We wnioskach skarżąca domagała się uchylenia zaskarżonego wyroku
w całości i przekazania sprawy do ponownego rozpoznania oraz orzeczenia
o kosztach procesu.
W odpowiedzi na skargę kasacyjną powód wniósł o jej oddalenie
i zasądzenie od pozwanej na jego rzecz kosztów postępowania kasacyjnego, w tym
kosztów zastępstwa procesowego według norm przepisanych.

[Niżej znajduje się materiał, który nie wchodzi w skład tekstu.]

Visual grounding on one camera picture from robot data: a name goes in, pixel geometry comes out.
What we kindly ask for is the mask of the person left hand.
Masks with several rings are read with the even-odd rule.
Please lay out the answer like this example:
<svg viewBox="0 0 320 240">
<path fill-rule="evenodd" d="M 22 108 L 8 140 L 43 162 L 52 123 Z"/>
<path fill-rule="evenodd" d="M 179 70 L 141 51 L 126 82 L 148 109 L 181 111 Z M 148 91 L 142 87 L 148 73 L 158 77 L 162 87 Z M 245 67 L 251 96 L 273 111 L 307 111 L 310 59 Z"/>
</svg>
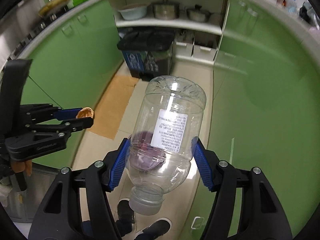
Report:
<svg viewBox="0 0 320 240">
<path fill-rule="evenodd" d="M 17 162 L 11 161 L 11 168 L 15 173 L 26 172 L 27 176 L 32 174 L 32 160 Z"/>
</svg>

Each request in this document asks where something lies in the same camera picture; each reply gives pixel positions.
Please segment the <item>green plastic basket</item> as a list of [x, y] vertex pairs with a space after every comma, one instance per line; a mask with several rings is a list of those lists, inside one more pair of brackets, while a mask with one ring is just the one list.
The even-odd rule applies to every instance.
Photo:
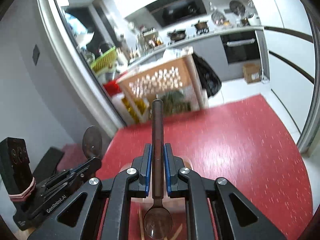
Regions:
[[91, 70], [96, 74], [102, 70], [112, 70], [117, 58], [116, 47], [112, 47], [91, 64]]

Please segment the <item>black range hood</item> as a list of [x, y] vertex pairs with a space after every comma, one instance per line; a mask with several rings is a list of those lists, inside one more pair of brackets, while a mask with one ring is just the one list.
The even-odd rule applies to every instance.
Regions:
[[146, 8], [161, 27], [207, 14], [203, 0], [156, 0]]

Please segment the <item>pink chair cushion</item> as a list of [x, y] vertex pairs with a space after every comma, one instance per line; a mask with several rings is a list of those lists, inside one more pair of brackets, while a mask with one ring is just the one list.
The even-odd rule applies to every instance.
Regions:
[[64, 155], [57, 165], [57, 171], [59, 172], [75, 168], [87, 161], [79, 144], [67, 144], [62, 148], [62, 152], [64, 152]]

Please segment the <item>black built-in oven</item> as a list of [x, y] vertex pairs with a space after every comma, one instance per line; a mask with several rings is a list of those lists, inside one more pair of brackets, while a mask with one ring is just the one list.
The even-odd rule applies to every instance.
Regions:
[[229, 64], [260, 59], [255, 31], [242, 31], [220, 36]]

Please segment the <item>red plastic basin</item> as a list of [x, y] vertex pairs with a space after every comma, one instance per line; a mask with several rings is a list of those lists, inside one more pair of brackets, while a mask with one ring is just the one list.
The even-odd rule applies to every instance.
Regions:
[[116, 80], [111, 80], [108, 83], [103, 84], [103, 87], [110, 97], [121, 93], [121, 89], [118, 86]]

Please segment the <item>grey wall switch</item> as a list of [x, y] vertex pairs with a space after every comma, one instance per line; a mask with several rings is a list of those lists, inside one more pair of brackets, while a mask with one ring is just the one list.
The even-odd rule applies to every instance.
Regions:
[[39, 57], [40, 57], [40, 51], [39, 51], [38, 46], [35, 45], [34, 48], [33, 48], [33, 54], [32, 54], [33, 63], [35, 65], [37, 65]]

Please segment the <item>beige flower-cutout storage cart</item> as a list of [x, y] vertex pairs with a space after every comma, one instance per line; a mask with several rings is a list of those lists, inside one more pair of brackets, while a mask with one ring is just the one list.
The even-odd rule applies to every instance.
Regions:
[[200, 84], [199, 75], [193, 61], [193, 55], [187, 54], [164, 63], [155, 62], [152, 67], [141, 70], [135, 68], [117, 80], [117, 85], [134, 109], [138, 120], [146, 122], [149, 113], [142, 113], [136, 105], [136, 100], [143, 99], [152, 102], [156, 96], [185, 87], [192, 87], [199, 109], [205, 109], [206, 103]]

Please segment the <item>black wok on stove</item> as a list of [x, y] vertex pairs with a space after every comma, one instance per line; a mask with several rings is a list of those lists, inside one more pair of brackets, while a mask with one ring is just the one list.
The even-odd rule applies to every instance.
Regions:
[[167, 32], [167, 37], [169, 37], [172, 42], [181, 41], [186, 37], [185, 29]]

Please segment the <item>yellow oil bottle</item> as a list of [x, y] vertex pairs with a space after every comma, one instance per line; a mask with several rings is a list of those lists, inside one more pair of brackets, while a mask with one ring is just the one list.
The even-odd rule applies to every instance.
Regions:
[[[136, 114], [136, 111], [130, 105], [128, 99], [126, 97], [124, 97], [124, 98], [122, 98], [121, 101], [124, 104], [125, 108], [127, 109], [128, 113], [130, 114], [131, 118], [134, 120], [135, 124], [139, 124], [140, 119], [139, 119], [138, 115]], [[143, 99], [135, 99], [134, 102], [135, 102], [137, 108], [139, 109], [141, 115], [143, 115], [147, 109], [147, 105], [145, 104]]]

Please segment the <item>cardboard box on floor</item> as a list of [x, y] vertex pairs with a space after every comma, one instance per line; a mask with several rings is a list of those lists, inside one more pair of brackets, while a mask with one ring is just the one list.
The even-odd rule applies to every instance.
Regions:
[[261, 81], [260, 66], [255, 63], [247, 63], [242, 67], [244, 80], [247, 84]]

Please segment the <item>black garbage bag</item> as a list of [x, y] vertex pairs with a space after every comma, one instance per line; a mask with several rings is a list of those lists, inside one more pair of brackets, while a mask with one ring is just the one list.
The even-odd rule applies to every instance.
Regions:
[[206, 90], [209, 98], [215, 96], [222, 87], [220, 78], [202, 57], [196, 53], [193, 53], [192, 57], [202, 88]]

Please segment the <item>brown pot on stove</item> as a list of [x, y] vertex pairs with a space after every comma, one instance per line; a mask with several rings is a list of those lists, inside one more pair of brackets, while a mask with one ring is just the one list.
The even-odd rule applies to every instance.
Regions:
[[196, 29], [196, 35], [206, 34], [209, 32], [208, 21], [198, 21], [192, 26]]

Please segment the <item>bamboo chopstick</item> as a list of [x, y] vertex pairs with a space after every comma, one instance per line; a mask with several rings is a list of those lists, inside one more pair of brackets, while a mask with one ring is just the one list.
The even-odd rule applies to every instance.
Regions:
[[144, 223], [143, 223], [142, 211], [140, 208], [138, 209], [138, 216], [139, 216], [140, 239], [145, 240]]
[[174, 233], [174, 235], [172, 236], [171, 240], [176, 240], [178, 238], [178, 236], [180, 235], [181, 231], [182, 231], [183, 225], [181, 224], [177, 231]]

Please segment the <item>white refrigerator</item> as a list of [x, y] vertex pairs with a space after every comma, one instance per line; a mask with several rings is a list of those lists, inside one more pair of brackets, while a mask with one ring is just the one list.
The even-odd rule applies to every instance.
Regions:
[[252, 0], [264, 27], [271, 88], [303, 130], [315, 83], [311, 24], [300, 0]]

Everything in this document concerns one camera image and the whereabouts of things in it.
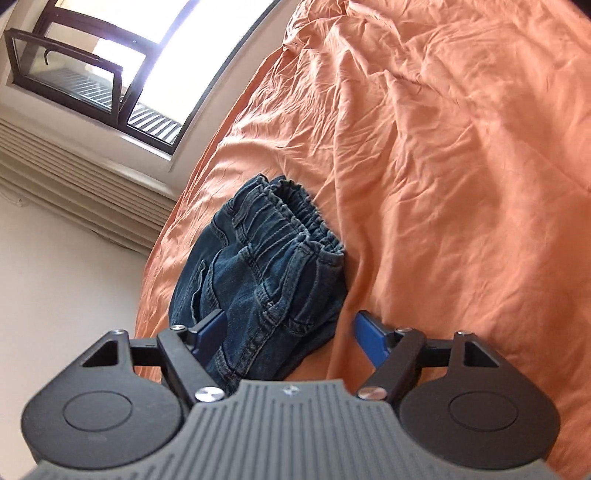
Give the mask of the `blue denim jeans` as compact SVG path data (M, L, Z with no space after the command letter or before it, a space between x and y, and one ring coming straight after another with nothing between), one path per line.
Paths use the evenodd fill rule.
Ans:
M225 313L228 334L204 368L226 392L243 380L283 380L335 335L345 253L303 186L257 175L195 241L169 322L190 328Z

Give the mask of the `dark framed window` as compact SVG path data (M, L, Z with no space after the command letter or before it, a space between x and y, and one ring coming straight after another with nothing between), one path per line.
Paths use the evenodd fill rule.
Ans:
M47 1L4 41L14 84L173 154L274 1Z

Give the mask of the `orange bed sheet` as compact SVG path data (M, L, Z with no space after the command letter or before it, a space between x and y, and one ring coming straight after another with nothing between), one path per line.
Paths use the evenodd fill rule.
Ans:
M138 337L214 213L257 174L346 248L335 339L294 372L359 387L353 315L469 330L552 398L549 458L590 472L590 21L570 1L302 1L195 164L147 260Z

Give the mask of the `beige curtain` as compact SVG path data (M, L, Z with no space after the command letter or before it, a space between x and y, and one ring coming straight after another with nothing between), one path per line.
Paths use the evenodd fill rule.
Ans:
M1 186L123 248L147 255L175 204L166 188L1 119Z

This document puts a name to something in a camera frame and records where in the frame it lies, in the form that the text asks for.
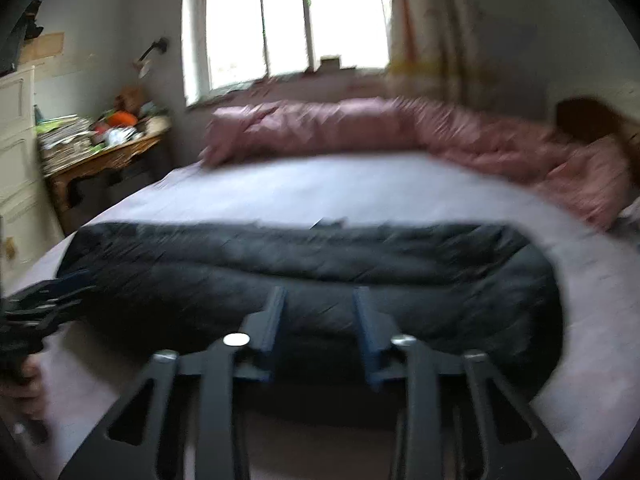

Sąd Najwyższy zważył, co następuje:
Pozwana w skardze kasacyjnej kwestionuje orzeczenie Sądu Apelacyjnego
w trzech zakresach odnoszących się do:
- terminu przedawnienia roszczenia o pokrycie przez nią udziału w stratach
Związku i podstaw do potraktowania żądania zapłaty zasądzonej sumy jako
nadużycia prawa;
- zasadności odmowy rozpoznania zarzutu potrącenia przez pozwaną
równowartości jej wkładu do majątku powoda w postaci uprawnienia do
uzyskania w drodze komunalizacji praw do części majątku PKM
przekazanego mu przy zawiązaniu Związku i zrealizowanego w decyzji
komunalizacyjnej z 2 grudnia 1992 r.
7
- prawidłowości nieuwzględnienia zarzutu potrącenia z wierzytelnością
powoda wierzytelności pozwanej z tytułu rozliczenia udziałów w dwóch
nieruchomościach wniesionych przez pozwaną do majątku Związku
w 1997 r.
I. a) Charakter roszczenia o pokrycie straty i roszczeń o dokonanie rozliczeń
z tytułu wkładów do Związku:
Sąd Apelacyjny przeciwstawił koncepcji zobowiązania cywilnoprawnego do
pokrycia w odpowiednim udziale strat wynikających z działalności Związku, którą
posłużył się Sąd Okręgowy, koncepcję publicznoprawnego obowiązku ponoszenia
kosztów wykonywania przez Związek za gminy określonych zadań, wynikającego
z przepisów prawa miejscowego, jakie stanowi statut Związku. Za zobowiązanie
publicznoprawne Sąd Apelacyjny uznał też obowiązek zwrotu wkładu gminie
występującej ze związku. Niewątpliwie ustawowa konstrukcja związku
międzygminnego budzi szereg wątpliwości prawnych. Związek ten jest osobą
prawną, powołaną przez zainteresowane gminy w drodze uchwał ich rad (art. 64
ust. 2 u.s.g.), a jego struktura, zasady działania, pokrywania kosztów tej
działalności, likwidacji oraz przystępowania i występowania ze związku określane
są przez statut. Przewidziany w ustawie o samorządzie gminnym sposób
powoływania związku i przystępowania do niego przez gminy, uznany został przez
Sąd Najwyższy w wyroku z dnia 2 kwietnia 2003 r. (I CK 265/02, OSNC 2004/6/99)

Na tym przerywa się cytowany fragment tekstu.